Il premier ha poi tenuto a puntualizzare di non avere assunto questa decisione a seguito della telefonata del presidente della Camera: «La telefonata con Bertinotti – spiega – c’è stata, ma la decisione era stata presa prima». Sul caso-Rovati, infine, torna a chiedere di mettere la parola fine: «Basta. Il Paese non ha bisogno di giocare su invenzioni, ma di ragionare seriamente sul futuro delle telecomunicazioni. Abbiamo già dato tutti i chiarimenti possibili».

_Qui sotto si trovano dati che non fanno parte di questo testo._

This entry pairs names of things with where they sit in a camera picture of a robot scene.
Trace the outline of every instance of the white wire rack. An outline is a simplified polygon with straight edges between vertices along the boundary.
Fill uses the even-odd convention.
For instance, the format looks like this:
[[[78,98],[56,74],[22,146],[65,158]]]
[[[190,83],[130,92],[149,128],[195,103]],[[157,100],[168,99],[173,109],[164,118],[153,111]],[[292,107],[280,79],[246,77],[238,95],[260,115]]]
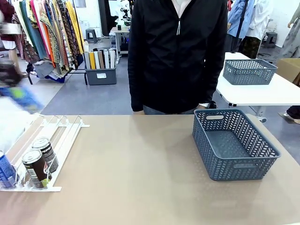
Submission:
[[[11,162],[15,162],[13,164],[14,168],[17,171],[17,177],[19,176],[18,182],[14,188],[10,189],[1,189],[0,191],[21,191],[21,192],[57,192],[61,191],[62,187],[56,187],[55,181],[67,159],[67,156],[72,148],[72,145],[80,131],[81,128],[88,128],[89,125],[84,124],[82,118],[80,116],[76,116],[74,120],[71,122],[66,116],[52,116],[49,119],[46,119],[45,116],[40,115],[43,121],[37,127],[37,129],[33,132],[30,138],[28,138],[27,142],[23,145],[22,148],[17,152],[15,157],[11,160]],[[32,143],[40,138],[47,137],[51,140],[53,151],[56,154],[56,158],[59,162],[59,166],[57,170],[53,173],[52,179],[47,184],[47,187],[39,189],[35,188],[30,176],[27,175],[27,171],[25,166],[22,163],[23,155],[31,149]]]

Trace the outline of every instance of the gray plastic basket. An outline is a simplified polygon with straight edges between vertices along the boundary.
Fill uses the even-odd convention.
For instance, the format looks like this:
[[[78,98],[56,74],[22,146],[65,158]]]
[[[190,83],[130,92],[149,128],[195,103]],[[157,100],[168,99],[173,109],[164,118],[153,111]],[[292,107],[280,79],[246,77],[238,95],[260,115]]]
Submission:
[[[260,180],[280,157],[238,109],[195,110],[193,137],[212,180]]]
[[[233,85],[267,85],[276,70],[265,60],[226,60],[223,77]]]

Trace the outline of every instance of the table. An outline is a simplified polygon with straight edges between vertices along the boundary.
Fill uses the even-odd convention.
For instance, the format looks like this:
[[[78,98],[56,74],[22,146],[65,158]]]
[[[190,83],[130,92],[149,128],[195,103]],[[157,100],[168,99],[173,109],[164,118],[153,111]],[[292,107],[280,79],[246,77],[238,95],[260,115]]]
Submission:
[[[241,53],[229,53],[226,60],[246,60]],[[224,100],[233,106],[259,106],[256,111],[258,117],[263,117],[268,105],[300,105],[300,88],[283,77],[274,74],[269,85],[232,85],[220,74],[217,91]]]
[[[275,225],[300,222],[300,166],[254,116],[279,158],[263,180],[212,181],[193,115],[82,116],[57,193],[0,192],[2,225]],[[18,151],[31,125],[9,152]]]
[[[130,29],[130,26],[121,26],[121,30],[118,30],[117,27],[113,27],[111,29],[111,32],[114,32],[115,35],[116,35],[116,47],[117,47],[117,64],[119,63],[119,60],[120,60],[120,56],[122,54],[128,54],[128,51],[121,51],[121,34],[122,33],[129,33],[129,29]]]

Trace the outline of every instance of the stool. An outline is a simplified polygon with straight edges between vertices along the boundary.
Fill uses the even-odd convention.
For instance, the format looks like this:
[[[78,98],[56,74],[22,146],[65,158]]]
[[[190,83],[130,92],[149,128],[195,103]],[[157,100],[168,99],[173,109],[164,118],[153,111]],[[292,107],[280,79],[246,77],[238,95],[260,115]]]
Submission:
[[[275,44],[277,41],[277,33],[275,32],[266,32],[266,36],[268,37],[266,41],[263,42],[264,48],[275,48]]]
[[[86,29],[85,30],[86,40],[88,43],[97,43],[97,36],[94,29]]]

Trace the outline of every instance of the black jacket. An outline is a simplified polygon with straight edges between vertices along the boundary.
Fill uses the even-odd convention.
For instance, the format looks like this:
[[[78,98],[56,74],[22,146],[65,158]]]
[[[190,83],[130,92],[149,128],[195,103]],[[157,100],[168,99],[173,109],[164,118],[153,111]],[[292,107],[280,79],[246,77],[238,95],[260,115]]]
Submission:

Ma la guerra a distanza con Tronchetti Provera non sembra finire. Ancora Prodi – durante una conferenza stampa a New York – assicura di non aver commesso errori:
«Mi è stato chiesto un colloquio per parlare della strategia di Telecom. In quel colloquio – conclude Prodi ricordando l’incontro con l’ex presidente del colosso telefonico – non mi è stato detto nulla di ciò che il giorno dopo Telecom ha presentato al Paese. Quando si chiede un incontro con il presidente del Consiglio – scandisce il Professore – bisogna dire tutta la verità». Poi, parlando ad una prima colazione organizzata dal Council of Foreign Relations, colorisce il concetto: «Non mi ha detto una parola – ha spiegato Prodi- e gli ho risposto che ero sorpreso ed irritato. Se chiedete un incontro con il premier… non potete non dirgli niente. (Tronchetti) ha seri problemi di comportamento: ecco quanto è successo… non ci sono state interferenze da parte del governo», ha detto Prodi. «Tronchetti – ha aggiunto Prodi – ha lasciato credere che il governo sapeva solo perchè c’è stato quell’incontro». Poi la sferzante conclusione: «L’impressione è che ha usato il governo».